> **What you need to do**: Retype word for word the stretch of entries below from the line that has "Visual grounding on" through the line that has "Return the result", and omit the pictures.

> **Extracted material**:
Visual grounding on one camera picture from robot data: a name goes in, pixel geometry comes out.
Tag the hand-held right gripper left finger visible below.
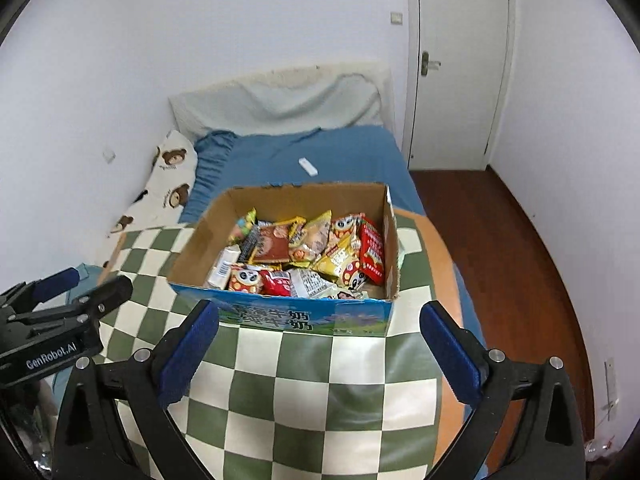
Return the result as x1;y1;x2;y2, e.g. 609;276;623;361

==

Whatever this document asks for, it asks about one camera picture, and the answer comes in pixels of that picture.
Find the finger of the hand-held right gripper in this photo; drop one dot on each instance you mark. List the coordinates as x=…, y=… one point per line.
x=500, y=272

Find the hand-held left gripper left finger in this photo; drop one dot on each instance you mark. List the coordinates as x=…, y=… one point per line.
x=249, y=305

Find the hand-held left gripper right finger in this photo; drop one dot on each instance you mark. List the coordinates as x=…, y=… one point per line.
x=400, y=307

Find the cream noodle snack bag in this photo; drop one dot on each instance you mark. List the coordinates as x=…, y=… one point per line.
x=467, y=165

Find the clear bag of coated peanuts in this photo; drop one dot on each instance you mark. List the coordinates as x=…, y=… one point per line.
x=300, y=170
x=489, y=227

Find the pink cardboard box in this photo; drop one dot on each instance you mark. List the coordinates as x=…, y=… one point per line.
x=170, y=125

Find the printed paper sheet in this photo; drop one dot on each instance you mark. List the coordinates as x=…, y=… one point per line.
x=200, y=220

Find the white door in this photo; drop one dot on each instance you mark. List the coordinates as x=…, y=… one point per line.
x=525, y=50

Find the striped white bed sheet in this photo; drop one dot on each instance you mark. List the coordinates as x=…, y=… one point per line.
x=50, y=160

> **Response to the task**:
Visual grounding on one camera picture from robot data: a name goes in, pixel geometry comes out.
Tag the hand-held right gripper left finger visible below.
Return the result as x1;y1;x2;y2, e.g. 609;276;623;361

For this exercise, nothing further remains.